UNDATED PENCIL SKETCH FOR “DEATH’S DOOR”

Reproduced by kind permission of Mr. Frederic J. Shields

Let us linger a minute over another of what I may call Blake’s shorthand sketches in the Print Room collection. It is undoubtedly the first idea for the picture entitled “The Spiritual form of Nelson guiding Leviathan, in whose wreathings are enfolded the nations of the earth.” The finished picture appeared in Blake’s own exhibition in 1809; it is now in the possession of T. W. Jackson, Esq., of Worcester College, Oxford.
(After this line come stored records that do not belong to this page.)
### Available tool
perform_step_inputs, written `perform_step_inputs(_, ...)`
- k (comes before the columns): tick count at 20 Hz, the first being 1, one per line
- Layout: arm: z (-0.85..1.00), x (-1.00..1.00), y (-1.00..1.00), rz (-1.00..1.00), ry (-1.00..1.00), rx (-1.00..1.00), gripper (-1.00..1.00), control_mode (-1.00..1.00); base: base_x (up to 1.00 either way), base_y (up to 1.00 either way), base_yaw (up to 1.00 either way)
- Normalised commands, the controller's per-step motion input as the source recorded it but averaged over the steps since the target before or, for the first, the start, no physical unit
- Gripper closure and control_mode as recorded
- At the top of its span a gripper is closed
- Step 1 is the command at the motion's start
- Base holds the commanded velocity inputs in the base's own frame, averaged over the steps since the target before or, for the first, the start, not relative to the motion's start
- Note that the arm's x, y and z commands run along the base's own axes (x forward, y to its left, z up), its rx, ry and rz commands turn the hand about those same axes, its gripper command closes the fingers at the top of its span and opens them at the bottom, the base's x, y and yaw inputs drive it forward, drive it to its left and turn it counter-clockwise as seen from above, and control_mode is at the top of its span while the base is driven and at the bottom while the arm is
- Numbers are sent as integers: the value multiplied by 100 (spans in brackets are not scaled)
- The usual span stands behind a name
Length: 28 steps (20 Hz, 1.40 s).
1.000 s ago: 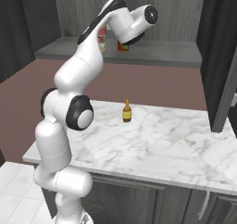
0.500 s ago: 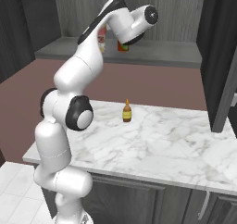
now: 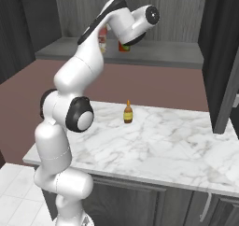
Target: Stack two cans on top of the other two cans in the cabinet.
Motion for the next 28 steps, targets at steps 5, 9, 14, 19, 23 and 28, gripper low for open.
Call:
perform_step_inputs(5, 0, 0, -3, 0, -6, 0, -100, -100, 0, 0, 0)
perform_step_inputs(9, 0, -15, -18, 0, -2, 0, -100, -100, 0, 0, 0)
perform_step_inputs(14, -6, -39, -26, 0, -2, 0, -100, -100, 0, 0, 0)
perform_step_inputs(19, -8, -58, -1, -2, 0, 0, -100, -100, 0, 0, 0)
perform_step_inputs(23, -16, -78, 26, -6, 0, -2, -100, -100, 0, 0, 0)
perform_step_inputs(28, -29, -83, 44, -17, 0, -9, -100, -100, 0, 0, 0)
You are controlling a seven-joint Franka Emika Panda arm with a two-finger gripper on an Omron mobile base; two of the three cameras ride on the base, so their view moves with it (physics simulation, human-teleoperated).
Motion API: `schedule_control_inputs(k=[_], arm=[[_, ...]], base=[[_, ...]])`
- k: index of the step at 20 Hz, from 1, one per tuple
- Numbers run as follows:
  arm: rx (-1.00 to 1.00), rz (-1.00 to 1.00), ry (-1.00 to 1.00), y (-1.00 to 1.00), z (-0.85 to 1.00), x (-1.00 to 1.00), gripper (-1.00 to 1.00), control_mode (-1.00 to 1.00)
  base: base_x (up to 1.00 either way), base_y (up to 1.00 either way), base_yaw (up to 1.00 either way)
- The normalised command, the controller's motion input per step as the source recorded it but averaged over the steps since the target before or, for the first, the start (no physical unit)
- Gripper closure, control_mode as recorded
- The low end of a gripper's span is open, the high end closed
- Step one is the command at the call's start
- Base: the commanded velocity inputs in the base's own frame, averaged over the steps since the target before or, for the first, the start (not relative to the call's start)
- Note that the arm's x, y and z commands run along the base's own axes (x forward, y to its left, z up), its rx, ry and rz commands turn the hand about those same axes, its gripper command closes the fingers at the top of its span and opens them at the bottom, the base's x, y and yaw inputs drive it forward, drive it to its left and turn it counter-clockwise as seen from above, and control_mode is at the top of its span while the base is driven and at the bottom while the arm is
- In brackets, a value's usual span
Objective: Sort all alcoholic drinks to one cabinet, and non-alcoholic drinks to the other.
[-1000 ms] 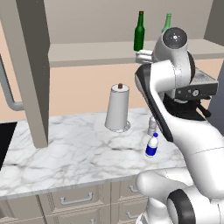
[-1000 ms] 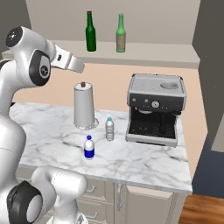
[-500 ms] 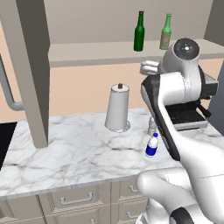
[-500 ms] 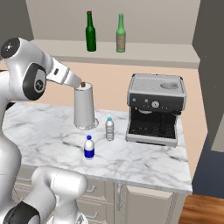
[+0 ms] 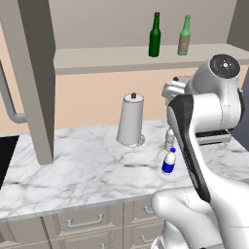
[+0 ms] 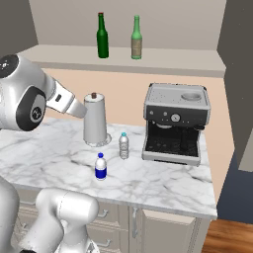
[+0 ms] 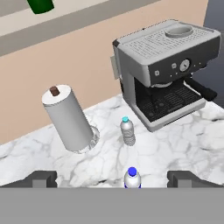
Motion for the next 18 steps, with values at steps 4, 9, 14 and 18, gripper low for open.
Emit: schedule_control_inputs(k=[4,9,14,18], arm=[[0.02,0.03,0.06,0.00,-0.21,-0.44,-1.00,-1.00],[0.00,0.04,0.07,0.00,-0.22,-0.37,-1.00,-1.00],[0.00,0.06,0.06,0.00,-0.25,-0.26,-1.00,-1.00],[0.00,0.10,0.07,0.00,-0.26,-0.14,-1.00,-1.00]], base=[[0.00,0.00,0.00],[0.00,0.00,0.00],[0.00,0.00,0.00],[0.00,0.00,0.00]])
In the sketch, “Nelson” is drawn symbolically as a young sea-god, nude and commanding. He stands firmly on a coil of Leviathan’s body, which rearing and circling surrounds him like a frame. We can just distinguish the human forms caught in the serpent’s toils, and its great mouth is in the act of devouring a man. The mouth is bridled, and the reins held by Nelson’s hand. The symbolism is easy enough to understand and requires no explanation.
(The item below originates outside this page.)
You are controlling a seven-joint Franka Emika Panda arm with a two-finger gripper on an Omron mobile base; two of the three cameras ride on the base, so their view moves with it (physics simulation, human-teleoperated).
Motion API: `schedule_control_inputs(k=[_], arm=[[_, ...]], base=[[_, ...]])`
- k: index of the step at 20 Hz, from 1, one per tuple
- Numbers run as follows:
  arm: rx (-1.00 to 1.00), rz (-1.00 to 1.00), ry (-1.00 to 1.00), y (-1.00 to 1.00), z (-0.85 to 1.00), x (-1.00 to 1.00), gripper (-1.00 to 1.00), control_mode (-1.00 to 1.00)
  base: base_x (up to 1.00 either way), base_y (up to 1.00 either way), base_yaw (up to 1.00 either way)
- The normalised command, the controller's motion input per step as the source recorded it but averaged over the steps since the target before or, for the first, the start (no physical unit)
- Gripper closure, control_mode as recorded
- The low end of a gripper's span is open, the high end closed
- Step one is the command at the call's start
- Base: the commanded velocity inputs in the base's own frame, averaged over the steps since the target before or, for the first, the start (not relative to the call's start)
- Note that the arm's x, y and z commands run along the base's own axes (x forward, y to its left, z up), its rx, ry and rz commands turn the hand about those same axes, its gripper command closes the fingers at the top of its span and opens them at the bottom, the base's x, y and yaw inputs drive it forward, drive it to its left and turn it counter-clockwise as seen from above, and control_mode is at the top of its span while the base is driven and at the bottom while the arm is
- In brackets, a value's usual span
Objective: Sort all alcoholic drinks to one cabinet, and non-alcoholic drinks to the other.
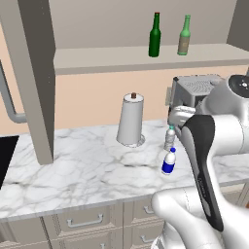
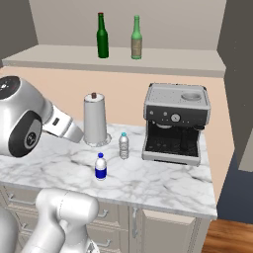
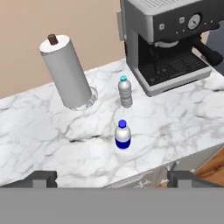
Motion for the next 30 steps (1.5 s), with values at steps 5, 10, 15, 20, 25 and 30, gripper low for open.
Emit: schedule_control_inputs(k=[5,10,15,20,25,30], arm=[[-0.04,0.12,0.05,0.00,-0.20,-0.03,-1.00,-1.00],[-0.10,0.07,0.01,0.00,-0.16,0.00,-1.00,-1.00],[-0.09,0.06,0.00,-0.02,-0.19,0.00,-1.00,-1.00],[-0.01,0.07,0.03,-0.17,-0.09,0.03,-1.00,-1.00],[0.00,0.04,0.03,-0.19,-0.08,0.13,-1.00,-1.00],[0.00,0.03,0.01,-0.12,-0.08,0.21,-1.00,-1.00]], base=[[0.00,0.00,0.00],[0.00,0.00,0.00],[0.00,0.00,0.00],[0.00,0.00,0.00],[0.00,0.00,0.00],[0.00,0.00,0.00]])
A carefully shaded and conscientious drawing of a naked man with arms upraised testifies to the fact that Blake did work from the model sometimes. But how cold such work appears—valuable and necessary as it is—compared with the passionate half-defined sketches, the mood of which transfers to us something of the high pleasure that Blake himself felt in making these burning transcripts from his imagination or visions.

I had much ado to make out the subject of the pen-and-wash sketch of a woman and man with a group of people on their knees in a cornfield. In the distance a thunder-cloud emits a lightning flash. Mr. Shields tells me that he and Dante Gabriel Rossetti spent an evening trying to decipher a larger and more definite sketch of the same idea, and finally decided that it was an illustration of the following verses (1 Sam. xii. 16-19): “Now therefore stand and see this great thing which the Lord will do before your eyes. Is it not wheat harvest to-day? I will call unto the Lord and he shall send thunder and rain; that ye may perceive and see that your wickedness is great, which ye have done in the sight of the Lord, in asking you a king. So Samuel called unto the Lord, and the Lord sent thunder and rain that day; and all the people greatly feared the Lord and Samuel.”
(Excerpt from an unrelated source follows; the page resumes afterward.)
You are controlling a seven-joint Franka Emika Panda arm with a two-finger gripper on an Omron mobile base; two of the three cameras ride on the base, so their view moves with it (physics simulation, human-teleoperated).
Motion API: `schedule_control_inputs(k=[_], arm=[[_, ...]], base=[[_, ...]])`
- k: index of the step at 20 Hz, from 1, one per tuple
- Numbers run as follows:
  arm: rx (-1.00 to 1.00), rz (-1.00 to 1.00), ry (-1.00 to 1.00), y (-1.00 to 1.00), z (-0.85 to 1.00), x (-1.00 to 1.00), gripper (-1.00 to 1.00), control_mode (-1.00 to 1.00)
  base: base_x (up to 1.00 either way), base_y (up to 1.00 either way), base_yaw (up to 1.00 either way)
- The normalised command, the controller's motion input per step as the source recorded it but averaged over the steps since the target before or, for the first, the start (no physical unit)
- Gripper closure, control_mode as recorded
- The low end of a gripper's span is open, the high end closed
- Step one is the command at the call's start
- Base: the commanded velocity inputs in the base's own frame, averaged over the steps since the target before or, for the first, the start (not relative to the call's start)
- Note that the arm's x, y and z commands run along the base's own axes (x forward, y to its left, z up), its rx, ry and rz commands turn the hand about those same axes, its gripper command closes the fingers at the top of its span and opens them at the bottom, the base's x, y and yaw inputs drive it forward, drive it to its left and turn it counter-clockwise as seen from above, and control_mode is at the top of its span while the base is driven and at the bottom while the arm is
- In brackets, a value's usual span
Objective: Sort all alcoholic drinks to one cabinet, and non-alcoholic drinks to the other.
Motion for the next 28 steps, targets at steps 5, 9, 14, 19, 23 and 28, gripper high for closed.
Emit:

Among the many other sketches which space does not permit me to comment on, are two very beautiful studies in red chalk, showing Blake to be a master of line indeed. Of his engravings after designs by Stothard, Romney, Flaxman, Hogarth, examples of which the Print Room possesses, it is not necessary to speak, for this book is not concerned with engraving or any other technical branch of art. Its purpose is merely to examine into, and if possible lay bare, the nature of the artistic impulse that makes the work of Blake—as we may all know it in our public collections—so rare and so precious a thing. But though we shall not concern ourselves with these engravings, as they contribute nothing to our purpose, it is interesting to look at the numerous copies which our artist made from prints of Michael Angelo’s frescoes on the roof of the Sistine, from drawings after the antique, and from Cumberland’s “Designs for Engravings.” These latter are pen drawings of Greek figures—similar to those represented on old black and yellow vases—and display the Greek ideal of form, so beautiful yet so passionless and un-individual, when compared with the figures of the great Florentine, in which the soul with all its struggles is apparent. Copying such diverse work faithfully—“for,” wrote Blake, “servile copying is the great merit of copying”—must have made him think, compare, choose. Goethe says that his study of the ancient classic literature convinced him “that a vast abundance of objects must lie before us ere we can think upon them,—that we must accomplish something, nay, fail in something, before we can learn our own capacities and those of others.” And this was much more the case with Blake and his art than might be supposed. It was not ignorance of other ideals, of other methods of thought and work, that caused him to take the artistic path he did; it was definite choice, the ratification of his innate, strongly individualistic tendencies, resulting from comparing them with the characteristic principles of art exhibited in other ages, other masters. Blake in fact copied a good deal; he himself writes in his notes on Reynolds, “the difference between a bad artist and a good one is: the bad artist seems to copy a great deal, the good one really does copy a great deal.”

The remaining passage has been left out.